Incredibly, the card was for 50% off my NEXT sandwich. Right…you screw up, then invite me back to your store to spend more money with you.
We all know people talk more about what you did wrong than all the times you operated flawlessly. So what’s needed, are different levels of ‘Oops cards’. Failing to put cheese on my sandwich doesn’t rank with finding a hair.
Each customer has an expectation for treatment and for me, I just wanted the franchise owner to know and care about what happened.
Maybe brand ID should include the emotional exposure of failure and the operational process (expense) they’re willing to undertake to toward customer trust building. Will the words be followed with specific actions?
Brian,
I’m a 7 on Kolbe Fact Finder – my highest ranking. Interesting take on applying this to the brand discovery process. The dilemma to me is to perhaps consider ways to engage the client a bit more in the discovery process with you – so they are part of the team and as excited about this as you all are.
And I thought the “dead on, dead on arrival” turn of phrase is simply poetic. Well done! Say Hi to Dan K for me. Met him years ago at CSPRC.
Kelly
Kelly, thanks for reading and your response (and being a fellow fact finder). We’ve found that even the most engaged clients, need to see creative during the delivery of a discovery. It’s not the lack of engagement during the process, it’s the lack of excitement for the deliverables. In fact the problem I’m trying to articulate is that after all that build up and excitement from the engagement and throughout the discovery meetings, delivering something devoid of creative (like a plain word doc) tends to have a “that’s it?” result.
Some people like visuals, some are text-readers, most are both. Even little touches during the discovery document, like images from comparable (or aspirational) brands, potential imagery or tag lines, makes a huge step towards maintaining the excitement through this process and towards the next step.
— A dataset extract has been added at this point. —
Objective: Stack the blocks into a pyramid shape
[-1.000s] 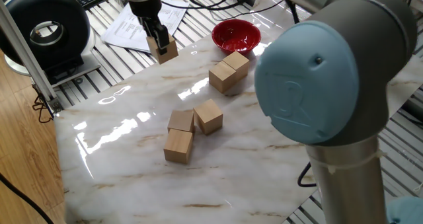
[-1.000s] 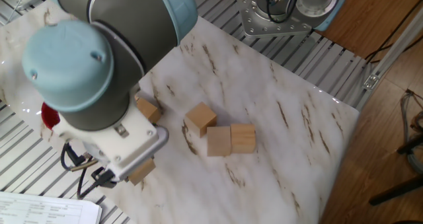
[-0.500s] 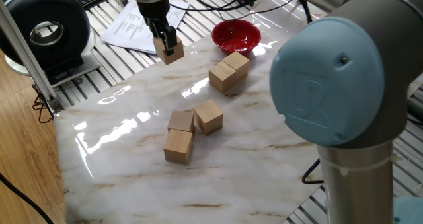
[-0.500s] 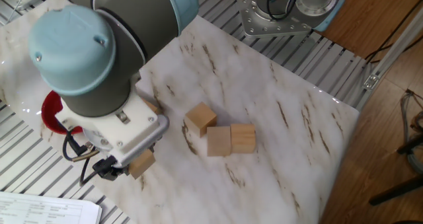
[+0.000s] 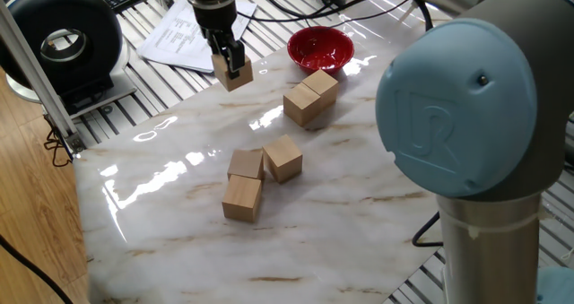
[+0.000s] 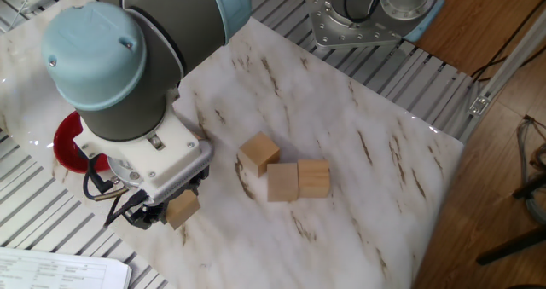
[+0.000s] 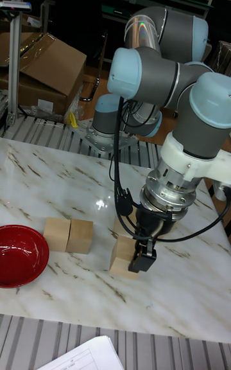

I’ll tell Dan you said hello. Dan and I have spoke at a few CSPRC events, including the Spectrum conference a few years back. Hope that group is doing well. We’re still in touch with Deb and just helped her with a campaign.
Cheers,
Brian
Agreed Pat. Video can work (especially for remote clients). Finding the right balance between fluffy and not too fluffy is the key.
Every clients is different, of course, and finding that balance of creative is key to help keeping them engaged.
Certainly need to grab lunch soon. Hope to see you at a happy hour soon as well.
Cheers,
Brian
Tanalyn,
Good points (and I love your site). This topic is worthy of it’s one post about how brands should respond to those touch-points and triggers.
It makes me think of something that comes up during branding conversations. Authenticity. If a client, who is a business owner, says they are ‘X’ and you ask the same question to the junior staff members and they say ‘Y’, there can be a problem with perception of the brand versus reality. Because the actions of both people define (or in this case, confuse) the brand. Authenticity has to come through. These people have to live the brand, day in and day out.
Of course Quizno’s (corporate) says that they have great customer service, but if the employee / manager doesn’t it, it doesn’t matter.
Sorry for the slow response and thanks for reading.